> _What you are asked to do_: Beginning with the line where "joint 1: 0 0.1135" occurs, transcribe every line exactly through the last line of the listing below, and no others.
START Data extract
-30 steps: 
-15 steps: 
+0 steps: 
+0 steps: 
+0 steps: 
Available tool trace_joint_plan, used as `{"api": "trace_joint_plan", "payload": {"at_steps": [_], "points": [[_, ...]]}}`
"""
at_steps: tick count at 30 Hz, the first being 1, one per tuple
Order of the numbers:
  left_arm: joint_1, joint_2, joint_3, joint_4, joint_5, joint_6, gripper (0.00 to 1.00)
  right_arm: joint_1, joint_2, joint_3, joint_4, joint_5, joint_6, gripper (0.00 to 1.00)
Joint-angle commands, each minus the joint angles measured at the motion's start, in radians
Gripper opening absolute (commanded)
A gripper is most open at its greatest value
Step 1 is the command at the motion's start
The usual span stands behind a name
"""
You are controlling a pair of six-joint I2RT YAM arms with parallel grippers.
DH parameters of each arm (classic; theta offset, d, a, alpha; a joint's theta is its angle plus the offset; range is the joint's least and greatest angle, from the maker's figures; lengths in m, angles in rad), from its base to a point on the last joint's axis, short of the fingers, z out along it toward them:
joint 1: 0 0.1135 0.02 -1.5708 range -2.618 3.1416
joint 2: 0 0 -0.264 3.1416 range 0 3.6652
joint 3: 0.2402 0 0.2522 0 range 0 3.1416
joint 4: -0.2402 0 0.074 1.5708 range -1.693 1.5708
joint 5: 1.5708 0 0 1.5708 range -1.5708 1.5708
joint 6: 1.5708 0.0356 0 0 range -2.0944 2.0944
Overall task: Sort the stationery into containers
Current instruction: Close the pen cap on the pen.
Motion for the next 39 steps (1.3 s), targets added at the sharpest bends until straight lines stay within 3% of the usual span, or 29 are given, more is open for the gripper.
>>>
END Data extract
> _Output of the exercise_:
joint 1: 0 0.1135 0.02 -1.5708 range -2.618 3.1416
joint 2: 0 0 -0.264 3.1416 range 0 3.6652
joint 3: 0.2402 0 0.2522 0 range 0 3.1416
joint 4: -0.2402 0 0.074 1.5708 range -1.693 1.5708
joint 5: 1.5708 0 0 1.5708 range -1.5708 1.5708
joint 6: 1.5708 0.0356 0 0 range -2.0944 2.0944
Overall task: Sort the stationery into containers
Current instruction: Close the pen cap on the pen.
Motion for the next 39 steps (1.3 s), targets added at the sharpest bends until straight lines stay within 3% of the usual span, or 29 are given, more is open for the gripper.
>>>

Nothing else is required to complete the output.